At first glance, the birds almost seem like a still-life from the 17th century, wretched trophies of a game shoot but then I notice the entanglements they hang from. One guillemot’s wings are caught in a pandemic face mask; the other’s beak is trapped in a knot of blue fishing net. They are not game but the casualties of waste.

Dale, whose family have been farming in the area of Seacliff beach for generations and runs various composting and waste businesses, recalls how he first found the mask-entangled bird lying on the beach while on a walk below Tantallon castle.

“It was one of the saddest things I’ve ever seen,” he recalls. “This guillemot had been swimming in the Firth of Forth, dragging this facemask behind it like a parachute. It couldn’t catch any food and eventually it died and came ashore.”

His response to this find was to put up a post on the Facebook page of his composting business, Caledonian Horticulture. It was coming up to World Ocean Day and already he had been a driving force behind the Big Beach Clean, a series of cleans along the east coast from Berwick-upon-Tweed to Edinburgh. He held the two guillemots, the one found recently, the other a year previously, and made a speech to camera.

“Nature is suffering terribly,” he said. “These two poor guillemots suffered awful deaths… both had been entangled up in marine litter. This is not acceptable to me and so today I pledge my commitment to clean up our coasts over the days, weeks and years ahead, and ask that you join me in the Scottish coastal clean up.”

He recalls that video was viewed 10,000 times in 24 hours. “I pledged to lead a movement to remove 70 percent of the detritus from the Scottish coastline in the next five years. But I didn’t realise that Scotland had the longest coastline in Europe when I said that – which apparently it does. But that’s fine.”

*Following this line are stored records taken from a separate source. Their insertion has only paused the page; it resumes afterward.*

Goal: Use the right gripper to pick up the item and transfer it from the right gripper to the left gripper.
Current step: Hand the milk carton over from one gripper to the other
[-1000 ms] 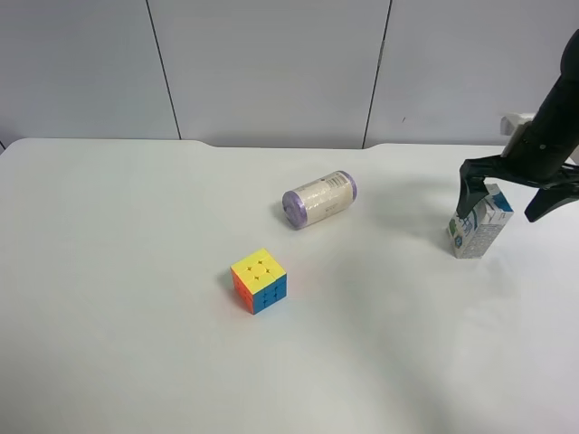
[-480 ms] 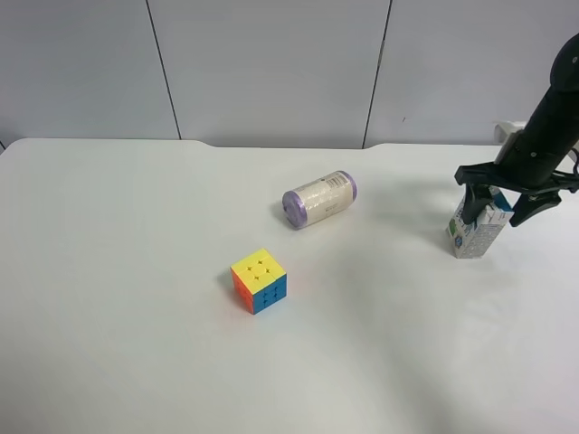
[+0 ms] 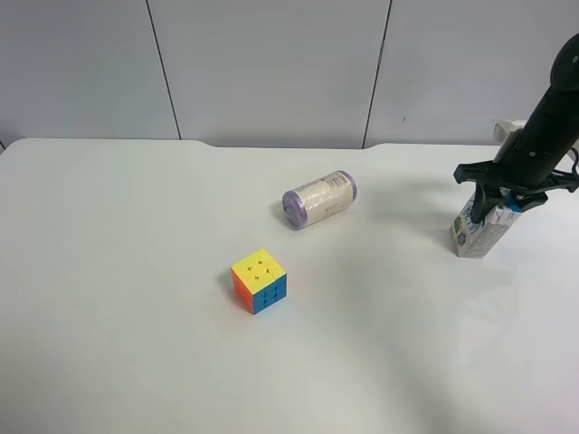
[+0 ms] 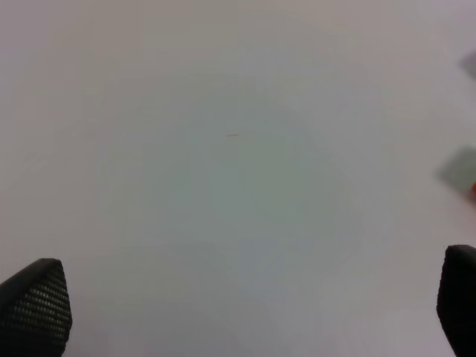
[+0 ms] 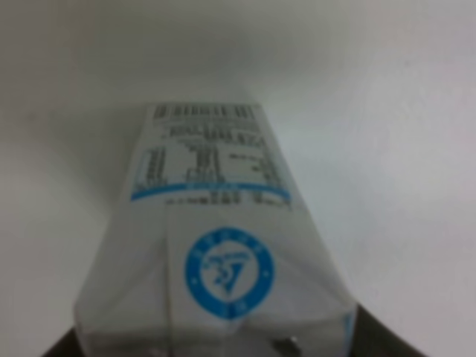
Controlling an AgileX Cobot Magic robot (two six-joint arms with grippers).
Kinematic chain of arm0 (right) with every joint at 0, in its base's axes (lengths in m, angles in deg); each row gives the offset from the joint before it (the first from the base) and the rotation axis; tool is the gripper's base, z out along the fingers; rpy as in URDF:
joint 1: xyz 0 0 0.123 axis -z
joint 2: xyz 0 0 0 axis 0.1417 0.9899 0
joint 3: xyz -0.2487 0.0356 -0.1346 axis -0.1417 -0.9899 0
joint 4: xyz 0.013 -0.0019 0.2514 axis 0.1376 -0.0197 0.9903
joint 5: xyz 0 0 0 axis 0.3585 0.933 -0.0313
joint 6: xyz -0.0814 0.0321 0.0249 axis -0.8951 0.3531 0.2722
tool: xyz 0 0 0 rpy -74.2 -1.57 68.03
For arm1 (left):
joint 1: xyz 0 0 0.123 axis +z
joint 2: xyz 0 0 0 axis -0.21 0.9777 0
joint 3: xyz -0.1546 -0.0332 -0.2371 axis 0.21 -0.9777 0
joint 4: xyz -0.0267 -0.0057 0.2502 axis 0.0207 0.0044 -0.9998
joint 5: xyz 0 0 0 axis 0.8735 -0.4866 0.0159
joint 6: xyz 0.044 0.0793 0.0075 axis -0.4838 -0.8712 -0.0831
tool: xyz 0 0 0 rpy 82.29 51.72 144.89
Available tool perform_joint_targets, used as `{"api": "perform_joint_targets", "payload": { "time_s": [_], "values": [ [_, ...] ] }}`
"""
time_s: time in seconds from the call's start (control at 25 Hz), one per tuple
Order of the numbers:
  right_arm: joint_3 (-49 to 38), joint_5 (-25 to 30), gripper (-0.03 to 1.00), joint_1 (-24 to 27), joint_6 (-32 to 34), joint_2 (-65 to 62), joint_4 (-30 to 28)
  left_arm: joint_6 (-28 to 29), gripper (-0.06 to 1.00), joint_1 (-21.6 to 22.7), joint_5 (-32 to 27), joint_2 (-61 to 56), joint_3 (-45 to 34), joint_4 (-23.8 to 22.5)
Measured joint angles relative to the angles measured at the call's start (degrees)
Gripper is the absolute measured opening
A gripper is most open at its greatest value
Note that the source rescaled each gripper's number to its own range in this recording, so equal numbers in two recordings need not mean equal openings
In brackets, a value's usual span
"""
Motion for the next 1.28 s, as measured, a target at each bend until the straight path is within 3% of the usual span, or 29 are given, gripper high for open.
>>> {"api": "perform_joint_targets", "payload": {
  "time_s": [0.48, 0.72, 0.96, 1.28],
  "values": [
    [3.4, 6.9, 0.0, 0.0, 0.0, -9.1, 2.6, 0.0, 1.0, 0.0, 0.0, 0.0, 0.0, 0.0],
    [3.4, 10.8, 0.0, -2.7, -0.9, -18.2, 3.3, 0.1, 1.0, 0.0, 0.0, 0.0, 0.0, 0.1],
    [3.4, 13.5, 0.0, -9.4, -2.2, -23.9, 3.4, 0.1, 1.0, 0.0, 0.0, 0.0, 0.0, 0.1],
    [3.4, 13.8, 0.0, -22.9, -5.8, -25.3, 3.8, 0.1, 1.0, 0.0, 0.0, 0.0, 0.0, 0.1]
  ]
}}
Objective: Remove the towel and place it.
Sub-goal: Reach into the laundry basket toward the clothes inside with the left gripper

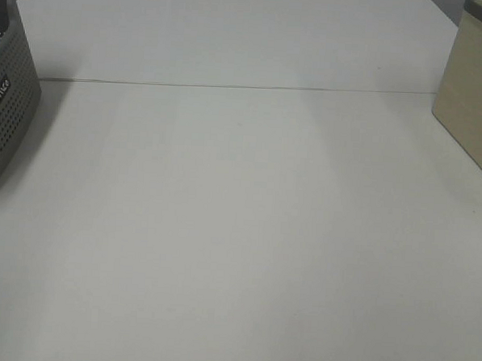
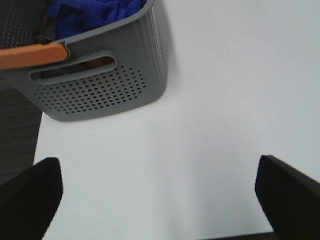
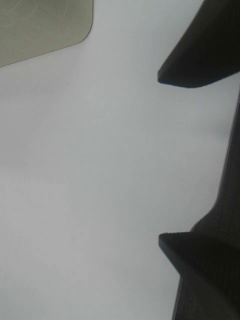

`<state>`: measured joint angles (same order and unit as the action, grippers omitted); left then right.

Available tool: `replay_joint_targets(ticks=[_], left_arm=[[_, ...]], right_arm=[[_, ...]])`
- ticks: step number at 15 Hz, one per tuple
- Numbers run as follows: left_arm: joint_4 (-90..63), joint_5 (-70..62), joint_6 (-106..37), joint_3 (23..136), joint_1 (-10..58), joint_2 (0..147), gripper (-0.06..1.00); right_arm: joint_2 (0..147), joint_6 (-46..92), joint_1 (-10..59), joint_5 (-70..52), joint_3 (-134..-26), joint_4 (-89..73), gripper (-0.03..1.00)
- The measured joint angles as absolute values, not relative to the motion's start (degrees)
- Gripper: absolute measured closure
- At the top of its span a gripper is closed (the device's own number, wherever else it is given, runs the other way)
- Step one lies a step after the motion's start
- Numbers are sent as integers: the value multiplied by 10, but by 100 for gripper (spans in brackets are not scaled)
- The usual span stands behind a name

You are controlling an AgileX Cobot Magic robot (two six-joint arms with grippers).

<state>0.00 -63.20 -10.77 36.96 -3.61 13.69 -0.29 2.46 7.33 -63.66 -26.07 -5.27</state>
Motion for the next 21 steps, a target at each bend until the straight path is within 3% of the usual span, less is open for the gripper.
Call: replay_joint_targets(ticks=[4, 6, 13, 17, 21], left_arm=[[-4, -676, -239, 500, -36, 300, -5], [-4, -697, -354, 633, -36, 436, -5], [73, -696, -533, 922, -36, 777, -5], [209, -695, -588, 982, -41, 916, -5], [227, -694, -642, 983, -65, 1015, -5]], right_arm=[[-3, 25, 73, -637, -261, -53, 19], [-3, 25, 73, -637, -261, -53, 19], [-3, 25, 73, -637, -261, -53, 19], [-3, 25, 73, -637, -261, -53, 19], [-3, 25, 73, -637, -261, -53, 19]])
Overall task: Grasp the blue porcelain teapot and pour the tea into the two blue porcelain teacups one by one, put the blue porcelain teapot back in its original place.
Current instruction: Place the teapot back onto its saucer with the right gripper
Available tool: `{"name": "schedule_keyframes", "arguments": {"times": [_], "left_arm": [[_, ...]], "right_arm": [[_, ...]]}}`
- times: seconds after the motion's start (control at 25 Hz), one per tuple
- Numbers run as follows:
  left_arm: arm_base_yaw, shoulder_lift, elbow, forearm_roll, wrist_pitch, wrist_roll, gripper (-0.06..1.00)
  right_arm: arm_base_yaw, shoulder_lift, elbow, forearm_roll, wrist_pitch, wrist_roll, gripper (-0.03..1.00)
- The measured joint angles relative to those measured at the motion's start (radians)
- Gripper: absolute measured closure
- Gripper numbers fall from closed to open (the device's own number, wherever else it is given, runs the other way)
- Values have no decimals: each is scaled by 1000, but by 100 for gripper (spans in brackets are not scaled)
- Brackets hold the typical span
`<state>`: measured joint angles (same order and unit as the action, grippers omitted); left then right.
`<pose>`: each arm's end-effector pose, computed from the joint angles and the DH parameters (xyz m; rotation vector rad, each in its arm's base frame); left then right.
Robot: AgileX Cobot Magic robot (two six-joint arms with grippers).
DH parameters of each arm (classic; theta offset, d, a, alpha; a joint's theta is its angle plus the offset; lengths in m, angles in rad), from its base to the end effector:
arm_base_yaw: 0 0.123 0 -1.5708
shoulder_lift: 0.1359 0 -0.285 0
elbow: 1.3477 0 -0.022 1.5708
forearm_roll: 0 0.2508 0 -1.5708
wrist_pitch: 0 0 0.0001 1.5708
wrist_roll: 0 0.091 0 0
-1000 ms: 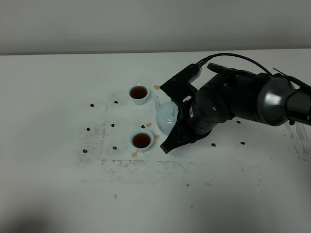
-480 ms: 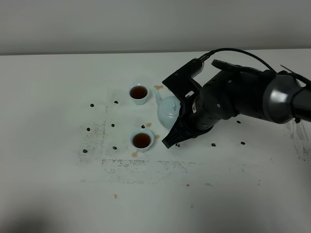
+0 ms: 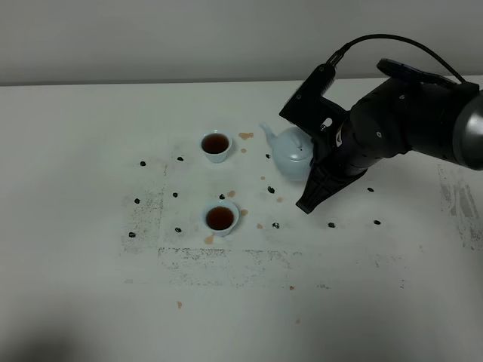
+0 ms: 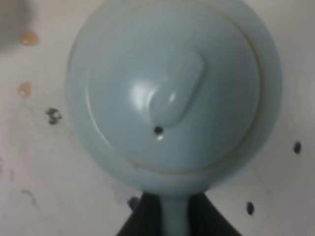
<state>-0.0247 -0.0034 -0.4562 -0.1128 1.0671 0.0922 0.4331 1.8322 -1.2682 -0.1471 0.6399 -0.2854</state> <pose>-0.0013 -0.0089 0.2650 0.1248 2.0833 -0.0953 0.3513 0.1536 0.2089 -1.0635 2.4592 -0.1083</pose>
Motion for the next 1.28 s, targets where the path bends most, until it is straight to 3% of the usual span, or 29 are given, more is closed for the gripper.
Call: {"name": "schedule_keyframes", "arguments": {"times": [0.24,0.48,1.28], "left_arm": [[0,0,0,0,0,0,38],[0,0,0,0,0,0,38],[0,0,0,0,0,-1,38]], "right_arm": [[-13,10,-65,178,-6,-45,89],[-19,102,-122,274,5,-21,89],[-22,230,-134,323,-3,6,89]]}}
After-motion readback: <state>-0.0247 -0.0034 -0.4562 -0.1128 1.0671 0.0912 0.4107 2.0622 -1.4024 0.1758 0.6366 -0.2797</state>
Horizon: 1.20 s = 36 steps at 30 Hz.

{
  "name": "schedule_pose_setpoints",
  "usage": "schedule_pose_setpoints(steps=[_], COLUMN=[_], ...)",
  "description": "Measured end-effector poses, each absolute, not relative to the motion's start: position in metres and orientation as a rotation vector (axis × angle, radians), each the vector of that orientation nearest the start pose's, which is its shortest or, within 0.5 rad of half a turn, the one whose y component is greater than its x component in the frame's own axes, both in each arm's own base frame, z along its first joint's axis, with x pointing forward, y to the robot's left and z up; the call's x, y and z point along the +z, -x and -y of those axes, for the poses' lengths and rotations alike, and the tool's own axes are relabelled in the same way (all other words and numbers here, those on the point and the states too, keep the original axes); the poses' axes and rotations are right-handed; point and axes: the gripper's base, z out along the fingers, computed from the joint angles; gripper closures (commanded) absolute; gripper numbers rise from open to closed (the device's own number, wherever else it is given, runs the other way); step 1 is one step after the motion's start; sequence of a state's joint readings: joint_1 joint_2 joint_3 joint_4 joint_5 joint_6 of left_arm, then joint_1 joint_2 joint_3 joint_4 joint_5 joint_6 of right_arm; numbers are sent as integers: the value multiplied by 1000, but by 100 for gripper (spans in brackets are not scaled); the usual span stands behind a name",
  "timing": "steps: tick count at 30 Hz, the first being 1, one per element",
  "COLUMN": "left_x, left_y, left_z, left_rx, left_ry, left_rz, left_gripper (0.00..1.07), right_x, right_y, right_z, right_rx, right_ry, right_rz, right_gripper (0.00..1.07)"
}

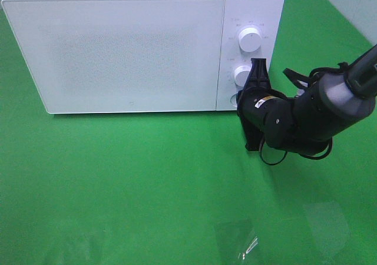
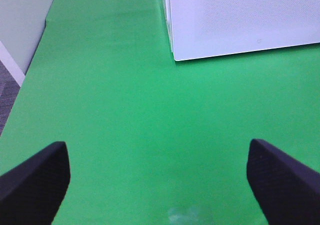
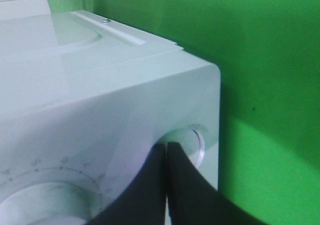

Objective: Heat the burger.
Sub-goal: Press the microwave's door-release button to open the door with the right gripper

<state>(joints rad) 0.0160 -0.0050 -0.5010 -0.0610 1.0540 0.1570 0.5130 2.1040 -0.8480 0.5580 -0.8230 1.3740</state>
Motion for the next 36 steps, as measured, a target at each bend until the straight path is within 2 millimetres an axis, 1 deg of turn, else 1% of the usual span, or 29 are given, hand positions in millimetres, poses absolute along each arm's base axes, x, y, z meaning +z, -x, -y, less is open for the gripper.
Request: schedule_pose_setpoints(steps=[13, 21, 36], left_x=[278, 278, 278], left_y=[6, 6, 6], left_z=[5, 5, 5], left_rx=[36, 36, 36], left_ry=[-146, -146, -146], left_rz=[-2025, -2025, -2025], left_gripper=[18, 18, 18], right_x=[88, 71, 71], right_y=[-344, -349, -349], right_z=[-155, -161, -161], right_rx=[1080, 1103, 1105], right_ry=[-1462, -1403, -1406], right_rz=[-1512, -1475, -1471], right_gripper=[107, 107, 107])
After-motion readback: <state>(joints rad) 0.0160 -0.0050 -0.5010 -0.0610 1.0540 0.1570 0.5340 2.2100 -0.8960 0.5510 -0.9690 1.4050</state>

One of Dale’s ideas for his Scotland-wide clean-up is to use boats to get to the more difficult to access bits of coastline. Plastic and other pollution can gather in what’s called traps, in the most remote and unexpected places.

He recalls a recent holiday to Mull of Kintyre, where he had stayed on a house by a beach which he describes as looking like a landfill. “I remember picking up a milk bottle and it just broke up in my hands because it was so sun-bleached from being there for so long. That’s horrendous. So much easier to pick up a bottle and recycle it when it’s fresh than it is when it’s split up into thousands of bits after it’s been smashed on the rocks.”

Here, Dale is touching on a growing environmental worry – the increase in microplastics in our waters, many of them from the breakdown of bigger plastics, which are still more difficult to remove. Plastic is being found everywhere.

It’s there in oysters, the filter-feeders who clean our waters. It’s there in zooplankton, in, for instance, dinoflagellates, single-celled marine predators, and has been found to limit their growth and consequently their overall abundance. It’s there in in the bellies of dead birds.

It’s also there in our own bodies – nanoplastics have been found even in the placentas of unborn children. Babies have been found to have ten times the amount of plastic in their poo, as adults.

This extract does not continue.